▶ How to complete this task: The entries below hold a line with "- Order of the" and a line with "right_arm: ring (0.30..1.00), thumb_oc". Return those lines and all that lie between them, exactly and only.

Input material Start Marker

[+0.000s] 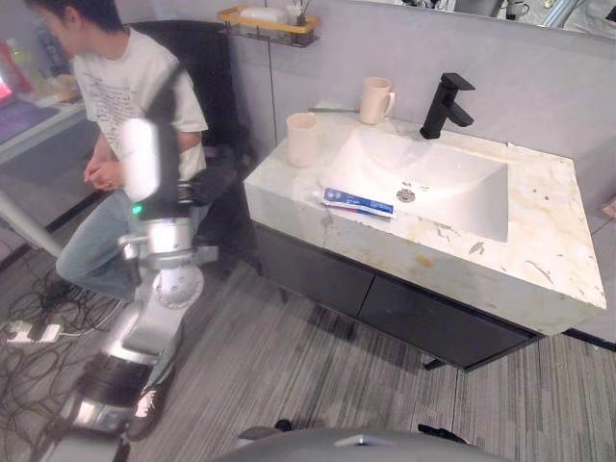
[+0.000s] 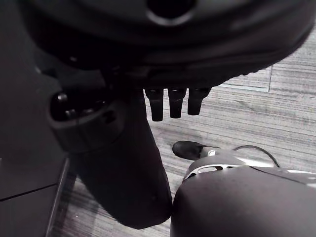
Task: Organize the bathroom.
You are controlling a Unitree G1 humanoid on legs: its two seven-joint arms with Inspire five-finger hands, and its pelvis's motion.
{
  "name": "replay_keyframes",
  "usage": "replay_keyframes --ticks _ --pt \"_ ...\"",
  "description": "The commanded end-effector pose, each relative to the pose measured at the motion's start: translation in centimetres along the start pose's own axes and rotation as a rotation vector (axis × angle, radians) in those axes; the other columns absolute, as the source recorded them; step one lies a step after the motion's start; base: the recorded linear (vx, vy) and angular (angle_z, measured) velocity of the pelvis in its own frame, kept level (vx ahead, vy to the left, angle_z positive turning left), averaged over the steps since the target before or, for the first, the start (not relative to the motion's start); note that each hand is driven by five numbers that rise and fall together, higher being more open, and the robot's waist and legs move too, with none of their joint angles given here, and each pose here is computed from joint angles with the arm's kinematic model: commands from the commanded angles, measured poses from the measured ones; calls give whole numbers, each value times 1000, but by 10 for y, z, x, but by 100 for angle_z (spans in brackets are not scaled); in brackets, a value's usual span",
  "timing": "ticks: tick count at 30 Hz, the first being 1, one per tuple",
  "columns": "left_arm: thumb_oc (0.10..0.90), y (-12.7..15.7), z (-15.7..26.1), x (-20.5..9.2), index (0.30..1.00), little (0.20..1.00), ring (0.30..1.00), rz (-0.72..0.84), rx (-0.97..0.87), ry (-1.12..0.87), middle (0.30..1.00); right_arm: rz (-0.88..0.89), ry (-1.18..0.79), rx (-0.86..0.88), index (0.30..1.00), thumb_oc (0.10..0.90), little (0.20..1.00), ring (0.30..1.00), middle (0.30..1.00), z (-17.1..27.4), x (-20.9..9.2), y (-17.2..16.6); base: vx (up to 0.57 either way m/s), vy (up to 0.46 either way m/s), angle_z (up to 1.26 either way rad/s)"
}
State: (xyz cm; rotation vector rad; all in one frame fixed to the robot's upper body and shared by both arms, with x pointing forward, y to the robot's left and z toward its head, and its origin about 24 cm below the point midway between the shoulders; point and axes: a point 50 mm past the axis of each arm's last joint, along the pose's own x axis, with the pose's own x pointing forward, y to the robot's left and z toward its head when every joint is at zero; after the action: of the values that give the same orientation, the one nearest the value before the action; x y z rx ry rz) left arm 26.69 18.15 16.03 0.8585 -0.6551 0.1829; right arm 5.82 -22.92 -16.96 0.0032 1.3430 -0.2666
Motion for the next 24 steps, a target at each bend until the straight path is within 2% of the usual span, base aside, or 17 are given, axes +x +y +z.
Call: replay_keyframes --ticks 1,8,13,16,24 --pt "800 7 36 37 900 900 900 -117 67 -173 900 -15 8 -43 900 800 900 900 900 6 1 -4 -11 -8 -12" --pt "800 0 37 57 900 900 900 -367 158 -182 900 -49 44 -80 900 800 900 900 900 0 0 -17 11 -23 -8" --pt "800 7 30 74 900 900 900 -410 218 -163 900 -60 64 -83 900 800 900 900 900 -4 -1 -25 36 -14 -8" --pt "800 11 18 85 900 900 900 -439 242 -125 900 -72 82 -20 900 800 900 900 900 -10 -2 -30 63 -16 -15" --pt "800 -6 0 95 900 900 900 -606 207 -1 900 -91 99 -78 900 800 900 900 900 -13 -4 -42 79 -9 -13"
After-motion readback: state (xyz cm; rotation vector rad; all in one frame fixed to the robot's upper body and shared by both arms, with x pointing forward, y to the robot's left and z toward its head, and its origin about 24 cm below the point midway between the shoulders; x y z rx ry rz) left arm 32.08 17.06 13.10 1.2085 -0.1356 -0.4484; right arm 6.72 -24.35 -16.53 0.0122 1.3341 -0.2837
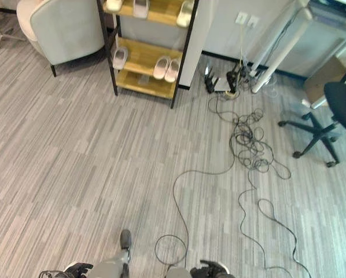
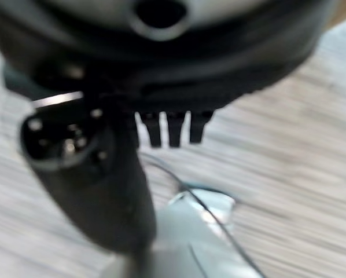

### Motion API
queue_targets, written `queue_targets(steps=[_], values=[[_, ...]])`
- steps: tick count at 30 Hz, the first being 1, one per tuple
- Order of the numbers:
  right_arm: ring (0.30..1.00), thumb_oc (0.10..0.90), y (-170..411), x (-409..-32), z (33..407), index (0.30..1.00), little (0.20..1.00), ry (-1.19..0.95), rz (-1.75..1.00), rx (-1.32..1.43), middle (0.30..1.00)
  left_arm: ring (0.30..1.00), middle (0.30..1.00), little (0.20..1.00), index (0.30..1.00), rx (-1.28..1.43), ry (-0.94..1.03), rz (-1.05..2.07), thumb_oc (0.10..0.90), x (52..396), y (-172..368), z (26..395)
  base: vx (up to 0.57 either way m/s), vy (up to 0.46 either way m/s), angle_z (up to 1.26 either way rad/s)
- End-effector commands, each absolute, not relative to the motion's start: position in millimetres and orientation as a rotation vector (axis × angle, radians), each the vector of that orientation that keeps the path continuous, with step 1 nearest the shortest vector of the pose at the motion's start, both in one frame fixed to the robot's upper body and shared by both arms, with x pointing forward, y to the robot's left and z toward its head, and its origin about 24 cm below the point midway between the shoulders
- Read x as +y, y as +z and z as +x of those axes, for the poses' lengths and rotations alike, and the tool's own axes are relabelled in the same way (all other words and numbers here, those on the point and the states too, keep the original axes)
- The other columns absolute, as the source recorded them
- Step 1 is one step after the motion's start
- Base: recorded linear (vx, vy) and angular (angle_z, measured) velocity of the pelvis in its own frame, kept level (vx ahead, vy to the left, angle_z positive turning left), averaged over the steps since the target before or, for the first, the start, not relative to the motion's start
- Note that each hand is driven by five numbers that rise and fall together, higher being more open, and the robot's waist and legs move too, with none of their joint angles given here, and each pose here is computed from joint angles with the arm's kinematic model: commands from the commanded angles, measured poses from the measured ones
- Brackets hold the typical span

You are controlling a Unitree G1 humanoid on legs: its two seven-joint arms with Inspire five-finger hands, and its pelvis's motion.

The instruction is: Arrange the slippers neatly on the shoe rack.

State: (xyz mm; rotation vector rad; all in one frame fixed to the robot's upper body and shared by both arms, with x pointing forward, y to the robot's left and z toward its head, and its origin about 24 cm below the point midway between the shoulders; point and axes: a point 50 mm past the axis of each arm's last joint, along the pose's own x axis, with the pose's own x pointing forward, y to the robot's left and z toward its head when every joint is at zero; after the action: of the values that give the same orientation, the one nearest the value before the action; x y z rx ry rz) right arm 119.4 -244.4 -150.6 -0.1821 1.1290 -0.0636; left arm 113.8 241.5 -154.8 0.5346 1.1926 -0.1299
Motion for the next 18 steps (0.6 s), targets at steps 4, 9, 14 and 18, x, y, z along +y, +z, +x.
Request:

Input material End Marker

▶ Finished task:
- Order of the numbers:
  right_arm: ring (0.30..1.00), thumb_oc (0.10..0.90), y (-170..411), x (-409..-32), z (33..407), index (0.30..1.00), little (0.20..1.00), ry (-1.19..0.95), rz (-1.75..1.00), rx (-1.32..1.43), middle (0.30..1.00)

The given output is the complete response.